* **Your objective**:
Please reproduce the listing in its entirety, exactly as written, but without images.

^^^^^^^^^^^^^^^^

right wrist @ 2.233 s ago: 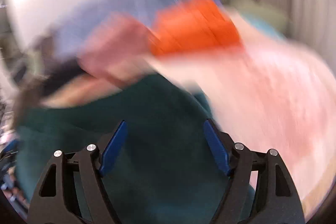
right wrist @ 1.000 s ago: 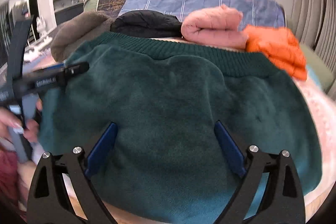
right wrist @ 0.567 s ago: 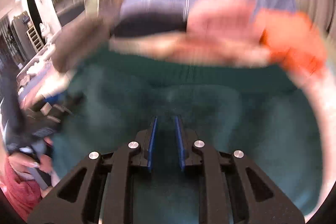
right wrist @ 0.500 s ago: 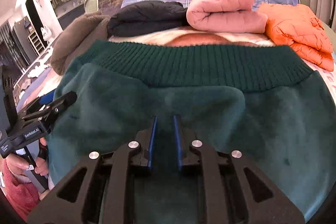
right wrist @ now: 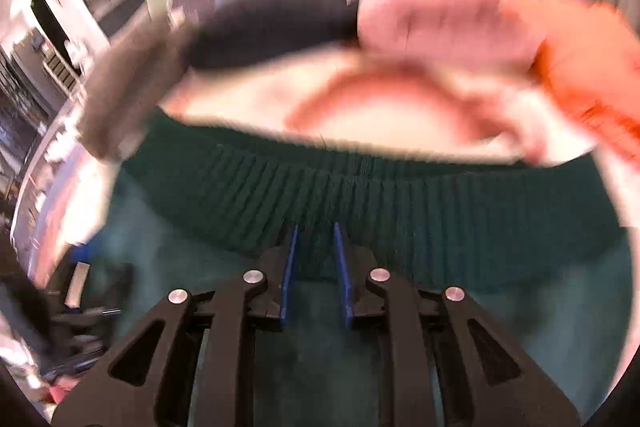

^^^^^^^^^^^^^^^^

* **Answer for the task**:
right wrist @ 2.233 s ago: 
right wrist @ 1.000 s ago: 
right wrist @ 0.567 s ago: 
right wrist @ 0.500 s ago: 
right wrist @ now: 

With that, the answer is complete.